Pour le collaborateur, durant le temps de la mission, les intérêts soulignés par l’étude Deloitte sont évidents : source de travail et de motivation, développement personnel et professionnel, autonomie et indépendance, challenge, intérêt financier et sécurité… De quoi redonner de l’oxygène à une carrière monotone… Un second souffle dont l’effet dure plus longtemps que le projet. Quid de l’après-mission ? Difficile de retourner au bureau après dix-huit mois passés en incubateur à faire grandir son projet. « Une fois que les salariés ont goûté à l’indépendance, ils ont du mal à revenir dans le moule. Quand on a été maître à bord, c’est difficile de faire face à nouveau à la pesanteur du processus décisionnel », met en garde Jean-François Foucard, qui appelle à ce que « le deal soit clair ».

« Nous sommes transparents, les règles du jeu sont définies à l’avance. La mission au lab est à durée déterminée », justifie Linda Ghodbani, responsable de la HomeServe innovation factory. Avant de préciser que l’implication dans un tel projet joue forcément en la faveur de l’intrapreneur pour de futures mobilités internes. Si l’on dispose de peu de recul pour évaluer l’après mission tant le phénomène est récent, le représentant de la CFE-CGC admet que la mise en place de programmes d’intrapreneurs peut servir de révélateur de talents et d’ascension center. D’autant plus que si l’employeur a investi pour développer les compétences Web ou autres de ses entrepreneurs, c’est aussi parce qu’il ne les possédait pas en interne.
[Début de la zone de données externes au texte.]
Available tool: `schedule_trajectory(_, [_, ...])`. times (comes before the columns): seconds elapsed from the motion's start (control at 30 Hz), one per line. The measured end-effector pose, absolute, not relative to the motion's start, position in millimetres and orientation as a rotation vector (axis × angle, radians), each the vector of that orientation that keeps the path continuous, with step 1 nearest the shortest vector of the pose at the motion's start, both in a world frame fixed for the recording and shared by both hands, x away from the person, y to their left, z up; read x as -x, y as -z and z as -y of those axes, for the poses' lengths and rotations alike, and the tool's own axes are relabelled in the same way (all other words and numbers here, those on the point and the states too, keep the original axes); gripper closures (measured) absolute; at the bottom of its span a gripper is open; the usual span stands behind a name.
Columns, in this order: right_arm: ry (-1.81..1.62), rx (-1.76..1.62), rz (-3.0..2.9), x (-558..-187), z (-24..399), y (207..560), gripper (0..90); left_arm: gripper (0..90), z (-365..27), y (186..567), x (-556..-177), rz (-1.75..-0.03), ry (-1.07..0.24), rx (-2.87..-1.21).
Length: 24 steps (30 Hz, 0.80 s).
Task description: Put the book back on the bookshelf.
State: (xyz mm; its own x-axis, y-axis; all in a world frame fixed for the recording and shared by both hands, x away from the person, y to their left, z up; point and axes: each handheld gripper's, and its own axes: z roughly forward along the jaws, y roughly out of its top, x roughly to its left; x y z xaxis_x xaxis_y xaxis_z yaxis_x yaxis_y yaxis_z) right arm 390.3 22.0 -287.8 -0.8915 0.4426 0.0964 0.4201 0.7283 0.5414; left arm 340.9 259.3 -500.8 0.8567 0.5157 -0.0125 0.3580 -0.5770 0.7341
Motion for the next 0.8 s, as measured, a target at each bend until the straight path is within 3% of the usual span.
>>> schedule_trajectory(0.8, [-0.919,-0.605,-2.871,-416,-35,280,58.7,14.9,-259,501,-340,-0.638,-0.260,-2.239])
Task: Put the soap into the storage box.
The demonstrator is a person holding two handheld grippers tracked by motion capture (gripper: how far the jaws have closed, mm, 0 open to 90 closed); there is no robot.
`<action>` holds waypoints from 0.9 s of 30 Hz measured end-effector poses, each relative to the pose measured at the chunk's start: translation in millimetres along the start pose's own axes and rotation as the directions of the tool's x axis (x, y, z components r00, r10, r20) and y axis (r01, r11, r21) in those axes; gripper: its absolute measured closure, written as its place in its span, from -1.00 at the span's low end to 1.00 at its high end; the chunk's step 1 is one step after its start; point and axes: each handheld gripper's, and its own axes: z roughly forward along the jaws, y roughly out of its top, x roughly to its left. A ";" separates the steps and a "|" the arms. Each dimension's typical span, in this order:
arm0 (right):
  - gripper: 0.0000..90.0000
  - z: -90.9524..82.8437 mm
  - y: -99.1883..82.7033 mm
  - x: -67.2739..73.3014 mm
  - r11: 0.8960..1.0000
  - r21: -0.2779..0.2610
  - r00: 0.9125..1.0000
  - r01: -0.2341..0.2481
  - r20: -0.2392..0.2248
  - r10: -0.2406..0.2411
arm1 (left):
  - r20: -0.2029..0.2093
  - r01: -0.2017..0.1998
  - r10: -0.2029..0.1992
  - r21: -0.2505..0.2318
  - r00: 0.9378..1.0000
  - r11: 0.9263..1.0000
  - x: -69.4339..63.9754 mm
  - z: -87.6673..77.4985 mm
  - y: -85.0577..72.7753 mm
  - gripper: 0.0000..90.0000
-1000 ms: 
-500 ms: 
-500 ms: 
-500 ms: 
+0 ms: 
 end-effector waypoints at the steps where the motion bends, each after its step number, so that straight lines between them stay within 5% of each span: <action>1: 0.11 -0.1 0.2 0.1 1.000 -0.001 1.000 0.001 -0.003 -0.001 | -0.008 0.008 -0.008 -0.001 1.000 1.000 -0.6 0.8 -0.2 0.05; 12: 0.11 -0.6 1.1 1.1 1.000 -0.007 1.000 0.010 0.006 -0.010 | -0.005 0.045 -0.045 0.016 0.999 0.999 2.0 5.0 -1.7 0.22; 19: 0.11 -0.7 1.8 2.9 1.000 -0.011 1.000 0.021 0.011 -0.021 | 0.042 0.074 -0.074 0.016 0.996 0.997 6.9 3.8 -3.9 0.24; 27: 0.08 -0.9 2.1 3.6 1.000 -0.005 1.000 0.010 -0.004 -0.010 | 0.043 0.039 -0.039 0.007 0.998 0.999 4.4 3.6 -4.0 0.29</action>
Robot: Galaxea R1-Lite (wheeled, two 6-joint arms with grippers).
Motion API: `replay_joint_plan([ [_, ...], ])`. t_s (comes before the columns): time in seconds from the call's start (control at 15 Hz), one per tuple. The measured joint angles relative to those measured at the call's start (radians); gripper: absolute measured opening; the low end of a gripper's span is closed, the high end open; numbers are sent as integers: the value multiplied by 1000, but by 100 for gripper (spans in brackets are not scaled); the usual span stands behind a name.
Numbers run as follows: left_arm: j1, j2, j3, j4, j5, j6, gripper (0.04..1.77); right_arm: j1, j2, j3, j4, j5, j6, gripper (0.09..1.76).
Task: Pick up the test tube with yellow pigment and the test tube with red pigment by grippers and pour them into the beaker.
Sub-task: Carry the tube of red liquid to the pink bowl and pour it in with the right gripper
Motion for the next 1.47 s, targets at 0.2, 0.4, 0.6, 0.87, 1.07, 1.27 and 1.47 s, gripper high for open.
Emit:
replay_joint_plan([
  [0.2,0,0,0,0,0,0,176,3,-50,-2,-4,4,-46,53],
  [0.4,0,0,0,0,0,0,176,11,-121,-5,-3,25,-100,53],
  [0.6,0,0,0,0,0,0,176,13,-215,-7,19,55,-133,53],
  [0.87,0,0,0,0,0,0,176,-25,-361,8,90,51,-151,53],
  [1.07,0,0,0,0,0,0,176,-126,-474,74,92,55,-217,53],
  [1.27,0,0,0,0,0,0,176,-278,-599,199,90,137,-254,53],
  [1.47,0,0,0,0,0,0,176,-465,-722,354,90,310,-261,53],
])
Alors il compte bien les rentabiliser. Faisant de l’intrapreneur un profil complet à choyer.

R. L. S.

La culture de l’échec

On doit l’invention du scotch et du post-it à des intrapreneurs de 3 M. Mais tous les projets ne se transforment pas en success story et il faut aussi apprendre à accompagner les bides. « Un bon intrapreneur doit oser échouer et l’entreprise doit intégrer la culture de l’échec », affirme Aurele Lambert, responsable innovation du cabinet Talentis. « L’intrapreneuriat est une machine à encourager, pas à dissuader. Dans le processus de sélection, il est important de challenger avec bienveillance les idées présentées », met en garde Vincent Guesdon, directeur de l’innovation chez Deloitte. « Nous sommes très vigilants à bien accompagner les dix salariés sélectionnés pour le pitch final et finalement non retenus, de manière à ne pas les décourager », témoigne d’ailleurs Yves Arnaudo, DRH adjoint de La Poste. D’ailleurs, parmi eux, certains retentent leur chance l’année suivante avec un business plan davantage abouti, et sont finalement retenus.

Une fois la phase de sélection passée, « les primes ne doivent pas être uniquement sous condition de réussite, mais réparties au fur et à mesure du projet », estime, quant à lui, Yancy Vaillant, enseignant-chercheur à la Toulouse business school, de façon à valoriser l’effort d’innovation. Et non pas seulement la réussite.